This week I’ve feasted my heart on a study of Jesus’ relationships with women. Amazing things happened inside of me. Passion rekindled. Apathy disappeared. My desire to follow Him to the ends of the earth revived. Oh, how I love Jesus!
Here’s what I learned: Jesus respected women. Often we emphasize respect of men. I sometimes get the impression that women don’t really need respect; that they function similarly to small kittens, thriving best when well-cuddled. Yet the thing that grabs me about Jesus’ treatment of women, the thing that ultimately endears me to Him, is not so much His tender affection for women — although that’s plain and precious. It’s the respect factor. And Jesus demonstrated this respect in the midst of mass, general, persistent, pervasive and extreme societal and cultural disrespect. His respect translates to me today into the most exalted and holy kind of love I’ve ever known.
Probably no category of people has, over the eons of time, suffered more disrespect than women. Even today, one in three women walking this earth have been either raped, beaten or coerced into sex. Women are the primary victims of sex trafficking, domestic violence, rape and sexual abuse. Women comprise half the population, but they do two-thirds of the world’s work and get one-tenth of the world’s pay. Women are at an educational, political and financial disadvantage globally.
I’d call this disrespect, wouldn’t you?
Westerners have a hard time grasping the full impact of these things because our society enjoys more equality. Stepping outside of our safe little world, though, the facts I’ve just cited hit us between the eyes — female genital mutilation in Africa, bride burning in India, sex slavery in Thailand — the list goes on and on. Similarly, Jesus lived at a time when the status of women rested at a low ebb. Even within Israel, pagan attitudes warped the Torah’s protective boundaries into severe limitations on a woman’s freedom and dignity, until “They had become second-class Jews, excluded from the worship and teaching of God, with status scarcely above that of slaves.”1
Now, behold Jesus in his brief public career. He works His first miracle at a wedding, essentially at His mother’s request. Soon after He holds a very personal conversation with a foreign woman at Jacob’s well (John 4:7-42). He talks similarly to a Canaanite woman, healing her daughter (Matthew 15:22-28). He speaks against divorce, a practice which harms chiefly women at that time (Mark 10:11-12). He travels with women supporters (Luke 8:1-3) Mary Magdalene, Joanna, Susanna and “many others.” He defends Mary Magdalene before His disciples (Luke 7:37-50). He teaches women students (Luke 10:38-42) when the rabbinical sentiment is, “Rather should the words of the Torah be burned than entrusted to a woman…Whoever teaches his daughter the Torah is like one who teaches her obscenity.”2 He befriends Lazarus, Mary and Martha. He uses the respectful term, “daughter of Abraham” (Luke 13:16), unheard of at that time. He dies and rises again, appearing first to Mary Magdalene (Mark 16:9).
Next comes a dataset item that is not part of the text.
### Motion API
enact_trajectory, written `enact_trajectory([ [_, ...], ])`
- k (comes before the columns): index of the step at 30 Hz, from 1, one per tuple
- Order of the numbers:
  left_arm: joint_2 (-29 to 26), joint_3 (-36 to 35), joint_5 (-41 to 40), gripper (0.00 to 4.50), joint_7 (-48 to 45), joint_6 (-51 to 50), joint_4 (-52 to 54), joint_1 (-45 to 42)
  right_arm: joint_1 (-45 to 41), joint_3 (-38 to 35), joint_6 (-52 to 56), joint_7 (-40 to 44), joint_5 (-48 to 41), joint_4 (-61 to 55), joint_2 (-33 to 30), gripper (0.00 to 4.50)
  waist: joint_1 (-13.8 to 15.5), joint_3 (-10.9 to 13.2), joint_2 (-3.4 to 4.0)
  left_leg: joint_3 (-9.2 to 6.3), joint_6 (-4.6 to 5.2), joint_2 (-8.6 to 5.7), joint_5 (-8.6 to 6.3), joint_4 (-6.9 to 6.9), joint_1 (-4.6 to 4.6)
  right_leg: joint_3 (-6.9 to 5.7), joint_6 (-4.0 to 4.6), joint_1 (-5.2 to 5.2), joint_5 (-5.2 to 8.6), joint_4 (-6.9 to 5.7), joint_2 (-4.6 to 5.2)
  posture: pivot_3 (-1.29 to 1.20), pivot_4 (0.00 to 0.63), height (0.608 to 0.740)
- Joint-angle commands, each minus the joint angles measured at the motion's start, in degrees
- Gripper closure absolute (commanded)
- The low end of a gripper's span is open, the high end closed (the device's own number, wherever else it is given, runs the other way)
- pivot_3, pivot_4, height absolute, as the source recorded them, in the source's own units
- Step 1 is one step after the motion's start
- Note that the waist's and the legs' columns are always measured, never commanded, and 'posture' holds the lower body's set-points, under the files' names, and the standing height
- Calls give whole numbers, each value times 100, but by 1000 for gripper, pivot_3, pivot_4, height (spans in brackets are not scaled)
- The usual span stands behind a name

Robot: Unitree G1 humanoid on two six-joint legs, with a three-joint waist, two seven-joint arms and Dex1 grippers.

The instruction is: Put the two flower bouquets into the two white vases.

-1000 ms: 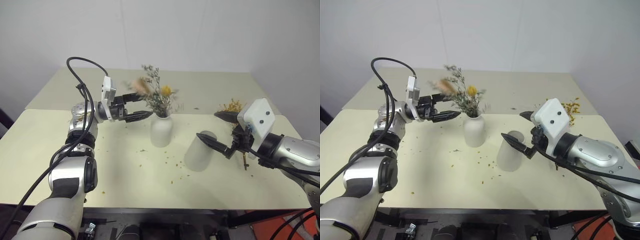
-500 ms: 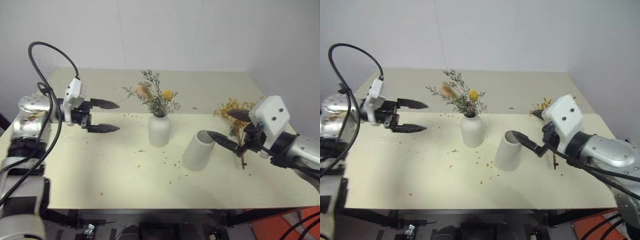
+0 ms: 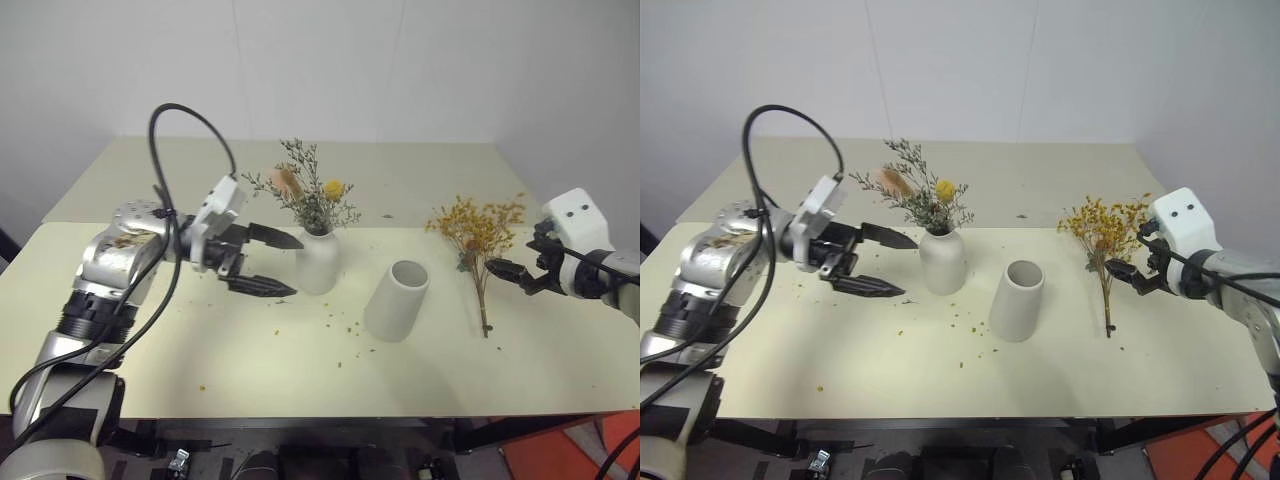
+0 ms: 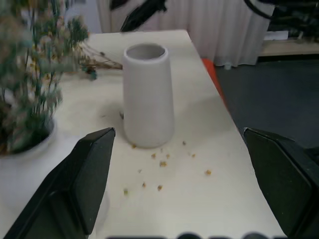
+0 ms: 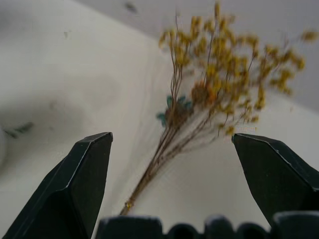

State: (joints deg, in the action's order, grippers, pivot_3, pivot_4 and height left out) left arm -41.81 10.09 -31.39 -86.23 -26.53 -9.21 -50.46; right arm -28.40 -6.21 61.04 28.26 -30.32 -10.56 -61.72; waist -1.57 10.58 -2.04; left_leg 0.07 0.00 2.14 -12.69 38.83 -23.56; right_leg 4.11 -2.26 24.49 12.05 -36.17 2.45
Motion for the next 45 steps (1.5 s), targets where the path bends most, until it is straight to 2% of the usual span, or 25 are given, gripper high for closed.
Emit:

Much of conservative Christianity wrings its hands over the encroachments of feminism upon modern society, upon the home, and upon the church. Yes, secular feminism (comprised of many schools of thought, all fighting with one another like Medusa’s snake heads) carries unbiblical baggage. But something troubles me; all the dire warnings against the evils of feminism have somehow drowned out concern for its evil counterpart—male chauvinism. Yet hasn’t male chauvinism, defined as the belief that “females are inferior to males and thus deserving of less than equal treatment or benefit”3 led historically and globally to untold horror, atrocity and violation of basic human rights? Won’t those following the Master follow Him in countering every such violation?
I wonder if my conservative Christian brothers and sisters are brave enough to take a stand for the rights, education, salvation and upbuilding of women, even when this might align them, for a brief moment, with those of a more liberal persuasion.
If they do, they’ll remind me of Someone named Jesus.
Jennifer Jill Schwirzer writes from Florida.